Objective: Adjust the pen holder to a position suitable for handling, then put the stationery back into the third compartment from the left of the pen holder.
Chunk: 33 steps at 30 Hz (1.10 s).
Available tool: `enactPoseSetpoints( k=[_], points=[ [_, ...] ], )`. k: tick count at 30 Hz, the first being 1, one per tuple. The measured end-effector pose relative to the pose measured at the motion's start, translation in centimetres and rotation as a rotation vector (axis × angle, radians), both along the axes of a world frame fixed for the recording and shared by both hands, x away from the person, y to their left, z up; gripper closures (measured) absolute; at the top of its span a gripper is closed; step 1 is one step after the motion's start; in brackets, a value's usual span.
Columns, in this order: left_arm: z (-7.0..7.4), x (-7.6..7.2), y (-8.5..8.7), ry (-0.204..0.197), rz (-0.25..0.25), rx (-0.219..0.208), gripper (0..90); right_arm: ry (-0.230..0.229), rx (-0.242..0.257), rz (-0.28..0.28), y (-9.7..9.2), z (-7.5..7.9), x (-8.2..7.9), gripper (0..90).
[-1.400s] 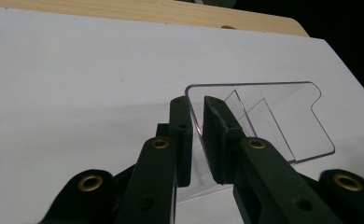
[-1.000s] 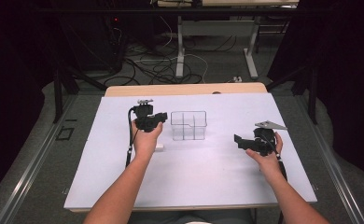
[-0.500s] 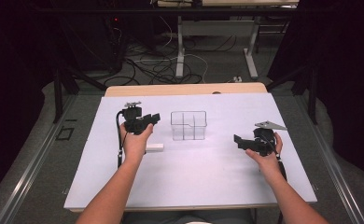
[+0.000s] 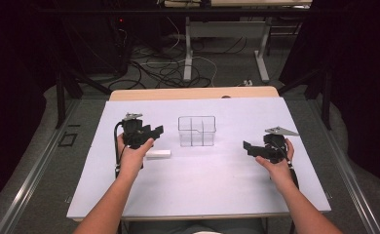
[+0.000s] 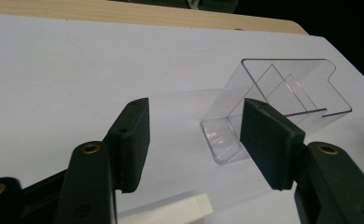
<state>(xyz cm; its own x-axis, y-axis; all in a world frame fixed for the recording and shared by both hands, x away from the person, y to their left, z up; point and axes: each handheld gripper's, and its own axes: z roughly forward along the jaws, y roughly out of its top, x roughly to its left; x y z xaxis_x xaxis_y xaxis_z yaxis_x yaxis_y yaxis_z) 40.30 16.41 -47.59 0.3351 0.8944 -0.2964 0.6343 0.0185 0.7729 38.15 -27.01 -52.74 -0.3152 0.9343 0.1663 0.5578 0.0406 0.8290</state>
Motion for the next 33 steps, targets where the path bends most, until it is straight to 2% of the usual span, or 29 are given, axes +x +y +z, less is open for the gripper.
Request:
enactPoseSetpoints(
  k=[4,10,11,13,15,18,20,23,27,30,33],
  points=[
    [-0.3,-0.6,1.0,-0.019,0.006,0.0,38.3,0.001,-0.005,-0.002,0.1,0.0,0.0,12.1],
    [-0.8,-1.2,2.9,-0.027,0.017,0.04,35.2,0.007,0.001,0.015,0.3,-0.1,-0.1,14.6],
    [-1.0,-1.3,3.2,-0.049,0.021,0.041,33.3,0.007,0.004,0.016,0.4,0.0,-0.1,14.7],
    [-1.3,-1.6,4.2,-0.059,0.008,0.052,31.6,0.006,0.004,0.02,0.4,0.0,-0.1,14.7],
    [-1.4,-1.7,4.4,-0.06,0.001,0.058,30.9,0.002,0.001,0.022,0.4,0.0,-0.1,14.8],
    [-1.6,-1.9,4.8,-0.081,-0.027,0.105,27.0,0.003,0.002,0.027,0.4,0.0,-0.2,14.9],
    [-1.8,-2.0,4.9,-0.077,-0.036,0.126,21.2,0.001,-0.001,0.03,0.5,0.1,-0.2,15.0],
    [-2.0,-2.0,5.0,-0.083,-0.032,0.118,15.9,-0.006,-0.015,0.045,0.5,0.2,-0.3,15.4],
    [-2.2,-2.1,5.3,-0.096,-0.021,0.117,13.9,-0.011,-0.025,0.053,0.7,0.3,-0.3,17.7],
    [-2.5,-1.9,5.6,-0.092,-0.013,0.107,3.5,0.019,-0.028,0.083,0.7,0.2,-0.2,20.6],
    [-2.8,-1.8,6.0,-0.086,0.014,0.124,0.6,0.007,-0.074,0.106,1.0,0.0,-0.3,21.4]
  ],
)
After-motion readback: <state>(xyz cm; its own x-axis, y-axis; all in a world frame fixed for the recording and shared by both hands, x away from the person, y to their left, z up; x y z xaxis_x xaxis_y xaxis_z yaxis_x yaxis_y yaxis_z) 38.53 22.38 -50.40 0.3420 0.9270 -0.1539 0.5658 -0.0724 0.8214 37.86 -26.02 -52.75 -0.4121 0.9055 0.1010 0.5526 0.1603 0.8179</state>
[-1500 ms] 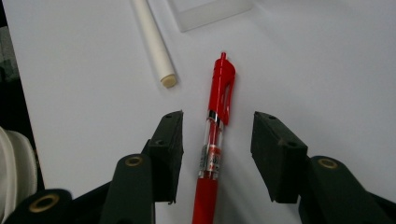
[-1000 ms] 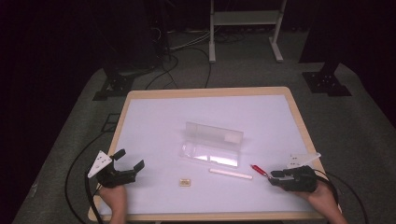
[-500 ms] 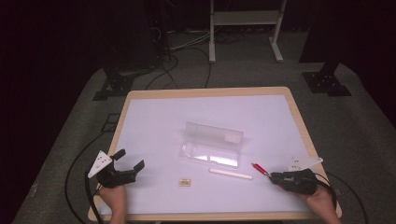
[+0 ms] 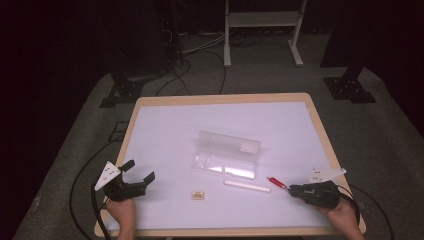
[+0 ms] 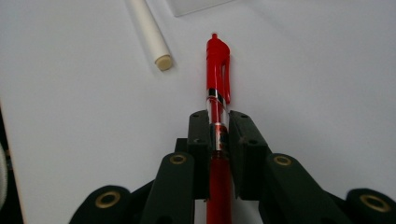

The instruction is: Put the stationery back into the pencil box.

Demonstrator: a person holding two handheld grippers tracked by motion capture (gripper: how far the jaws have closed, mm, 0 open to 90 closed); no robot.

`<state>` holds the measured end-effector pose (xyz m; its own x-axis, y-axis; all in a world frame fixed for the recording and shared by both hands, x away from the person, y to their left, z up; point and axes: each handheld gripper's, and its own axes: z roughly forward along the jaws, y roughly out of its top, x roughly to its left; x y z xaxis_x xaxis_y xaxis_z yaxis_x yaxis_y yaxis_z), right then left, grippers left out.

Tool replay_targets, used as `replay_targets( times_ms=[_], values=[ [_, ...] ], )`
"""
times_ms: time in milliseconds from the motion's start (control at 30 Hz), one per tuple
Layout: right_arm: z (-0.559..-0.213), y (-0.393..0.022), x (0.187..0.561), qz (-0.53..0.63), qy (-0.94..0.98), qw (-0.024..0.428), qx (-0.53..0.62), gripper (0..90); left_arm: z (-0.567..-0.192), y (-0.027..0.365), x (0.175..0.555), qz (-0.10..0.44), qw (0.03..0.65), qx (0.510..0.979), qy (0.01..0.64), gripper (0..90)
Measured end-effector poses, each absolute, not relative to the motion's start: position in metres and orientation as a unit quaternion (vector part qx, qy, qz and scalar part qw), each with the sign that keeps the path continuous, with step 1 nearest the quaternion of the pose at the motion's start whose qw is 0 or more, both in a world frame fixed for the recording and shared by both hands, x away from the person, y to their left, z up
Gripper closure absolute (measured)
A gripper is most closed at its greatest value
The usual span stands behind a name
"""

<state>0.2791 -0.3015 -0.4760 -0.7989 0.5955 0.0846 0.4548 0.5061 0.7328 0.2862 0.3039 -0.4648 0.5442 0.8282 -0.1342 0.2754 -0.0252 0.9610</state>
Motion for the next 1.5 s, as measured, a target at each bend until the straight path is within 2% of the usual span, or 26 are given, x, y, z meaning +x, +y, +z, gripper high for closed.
replay_targets(
  times_ms=[900, 1500],
  values=[
    [-0.438, -0.291, 0.292, 0.403, 0.866, 0.098, 0.279, 78.9, -0.465, 0.303, 0.286, 0.246, 0.563, 0.673, 0.411, 0.0],
    [-0.410, -0.265, 0.308, 0.390, 0.883, 0.106, 0.239, 78.9, -0.465, 0.303, 0.287, 0.244, 0.564, 0.673, 0.412, 0.0]
  ],
)
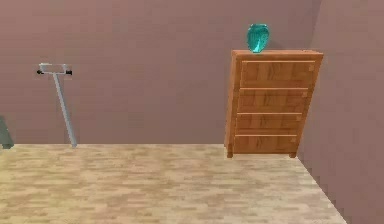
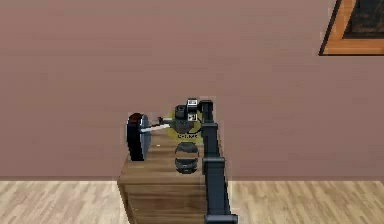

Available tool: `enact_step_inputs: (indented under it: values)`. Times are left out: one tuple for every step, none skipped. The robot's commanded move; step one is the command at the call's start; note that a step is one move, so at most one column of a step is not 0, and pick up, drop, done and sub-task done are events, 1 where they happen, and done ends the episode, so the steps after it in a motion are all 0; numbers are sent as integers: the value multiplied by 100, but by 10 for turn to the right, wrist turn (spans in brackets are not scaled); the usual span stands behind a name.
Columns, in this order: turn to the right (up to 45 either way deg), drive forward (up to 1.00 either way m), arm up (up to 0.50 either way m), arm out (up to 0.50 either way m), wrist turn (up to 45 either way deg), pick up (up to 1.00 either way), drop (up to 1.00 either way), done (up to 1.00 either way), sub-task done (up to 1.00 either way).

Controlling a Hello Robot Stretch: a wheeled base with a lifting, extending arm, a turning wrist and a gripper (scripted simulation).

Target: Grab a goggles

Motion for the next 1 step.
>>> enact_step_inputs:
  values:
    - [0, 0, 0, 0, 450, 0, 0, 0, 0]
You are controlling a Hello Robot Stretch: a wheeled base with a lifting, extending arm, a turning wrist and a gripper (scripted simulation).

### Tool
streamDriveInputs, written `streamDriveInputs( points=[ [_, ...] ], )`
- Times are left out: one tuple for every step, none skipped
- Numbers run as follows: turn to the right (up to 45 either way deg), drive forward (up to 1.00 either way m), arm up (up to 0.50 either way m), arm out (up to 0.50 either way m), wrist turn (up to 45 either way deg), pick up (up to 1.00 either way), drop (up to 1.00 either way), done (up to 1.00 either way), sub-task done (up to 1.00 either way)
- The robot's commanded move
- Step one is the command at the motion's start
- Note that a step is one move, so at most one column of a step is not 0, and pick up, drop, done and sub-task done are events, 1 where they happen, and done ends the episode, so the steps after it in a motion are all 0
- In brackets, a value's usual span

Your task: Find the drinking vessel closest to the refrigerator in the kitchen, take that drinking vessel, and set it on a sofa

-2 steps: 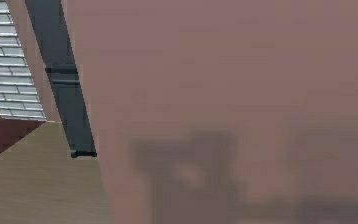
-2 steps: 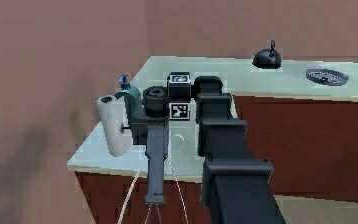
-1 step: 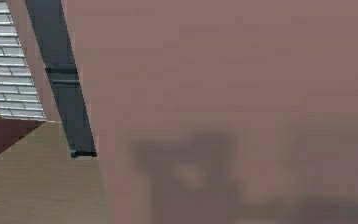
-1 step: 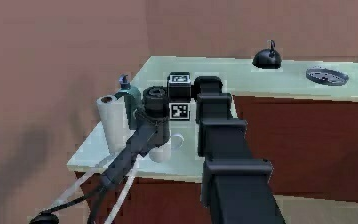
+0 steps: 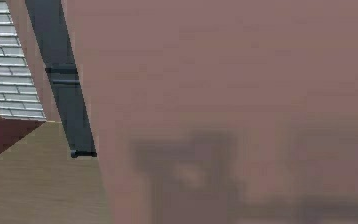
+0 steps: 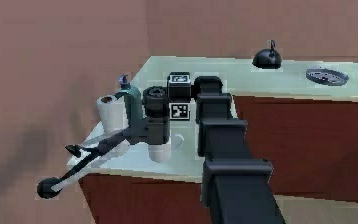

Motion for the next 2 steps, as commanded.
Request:
streamDriveInputs(
  points=[
    [0.0,0.0,0.0,0.0,45.0,0.0,0.0,0.0,0.0],
    [0.0,0.0,0.0,0.0,33.0,0.0,0.0,0.0,0.0]
  ],
)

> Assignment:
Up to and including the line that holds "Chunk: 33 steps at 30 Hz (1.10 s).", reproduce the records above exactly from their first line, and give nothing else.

> Problem solution:
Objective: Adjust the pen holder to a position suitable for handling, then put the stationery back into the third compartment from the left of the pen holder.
Chunk: 33 steps at 30 Hz (1.10 s).

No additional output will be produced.